- **What is required**:
Where a line below holds the string "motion", copy that line.
*** Block opens ***
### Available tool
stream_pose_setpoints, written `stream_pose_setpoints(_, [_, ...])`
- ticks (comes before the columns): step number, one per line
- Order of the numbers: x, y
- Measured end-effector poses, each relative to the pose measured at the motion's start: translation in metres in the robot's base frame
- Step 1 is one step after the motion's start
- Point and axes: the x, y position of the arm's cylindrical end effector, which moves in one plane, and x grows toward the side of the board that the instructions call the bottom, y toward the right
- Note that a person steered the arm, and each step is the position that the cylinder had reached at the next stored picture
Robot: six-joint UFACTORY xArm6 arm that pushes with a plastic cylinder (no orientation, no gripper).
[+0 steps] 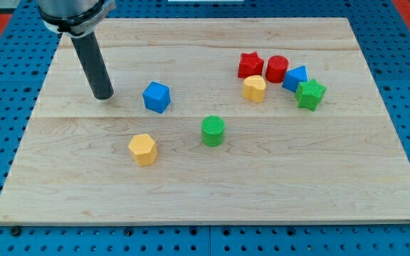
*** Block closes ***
- **Response to the exercise**:
- Measured end-effector poses, each relative to the pose measured at the motion's start: translation in metres in the robot's base frame
- Step 1 is one step after the motion's start

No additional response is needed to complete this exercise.